Starting at the first line of the listing below, retype each line up to and including the one that contains "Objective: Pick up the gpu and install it". Leave pictures out.
--
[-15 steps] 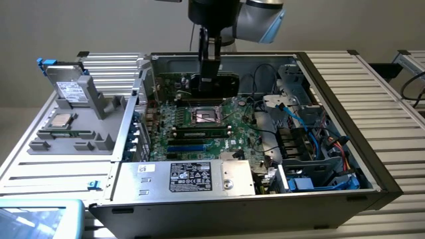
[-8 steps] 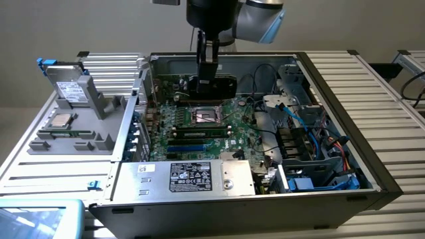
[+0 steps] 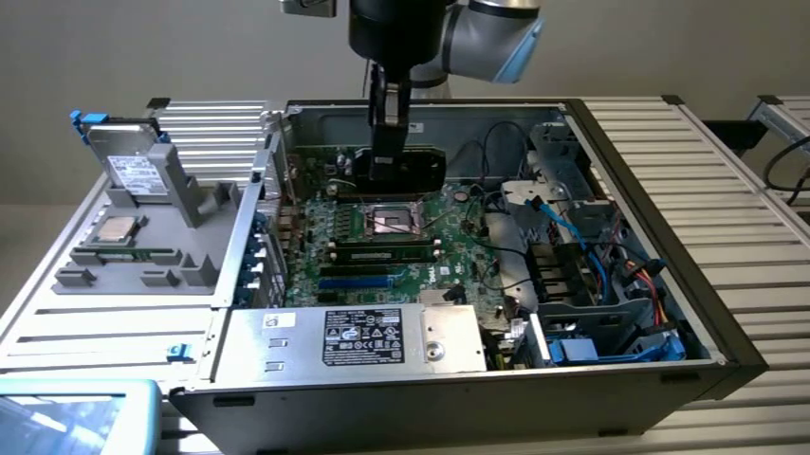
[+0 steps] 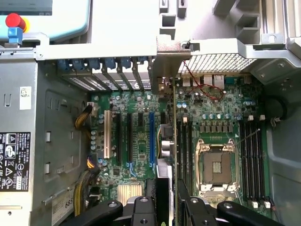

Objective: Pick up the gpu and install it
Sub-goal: 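Insert the gpu into the slot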

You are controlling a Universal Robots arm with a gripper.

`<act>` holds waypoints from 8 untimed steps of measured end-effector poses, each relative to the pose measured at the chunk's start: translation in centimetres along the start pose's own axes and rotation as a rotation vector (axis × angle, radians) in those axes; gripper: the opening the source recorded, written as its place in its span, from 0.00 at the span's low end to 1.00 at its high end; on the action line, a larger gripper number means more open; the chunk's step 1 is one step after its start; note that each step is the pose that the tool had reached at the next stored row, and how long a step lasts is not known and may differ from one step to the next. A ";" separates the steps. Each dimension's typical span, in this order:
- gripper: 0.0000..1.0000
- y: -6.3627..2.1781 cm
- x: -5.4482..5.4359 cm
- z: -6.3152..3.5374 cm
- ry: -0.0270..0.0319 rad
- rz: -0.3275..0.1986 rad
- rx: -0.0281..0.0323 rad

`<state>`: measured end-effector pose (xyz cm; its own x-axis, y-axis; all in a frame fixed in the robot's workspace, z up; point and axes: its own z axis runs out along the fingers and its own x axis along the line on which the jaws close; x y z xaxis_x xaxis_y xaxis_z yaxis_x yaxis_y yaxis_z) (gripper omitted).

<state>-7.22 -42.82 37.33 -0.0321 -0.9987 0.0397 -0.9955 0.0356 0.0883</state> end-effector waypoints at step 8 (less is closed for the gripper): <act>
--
### OUTPUT FOR THIS EXERCISE:
[-15 steps] 
[-8 steps] 
[+0 steps] 
[+0 steps] 

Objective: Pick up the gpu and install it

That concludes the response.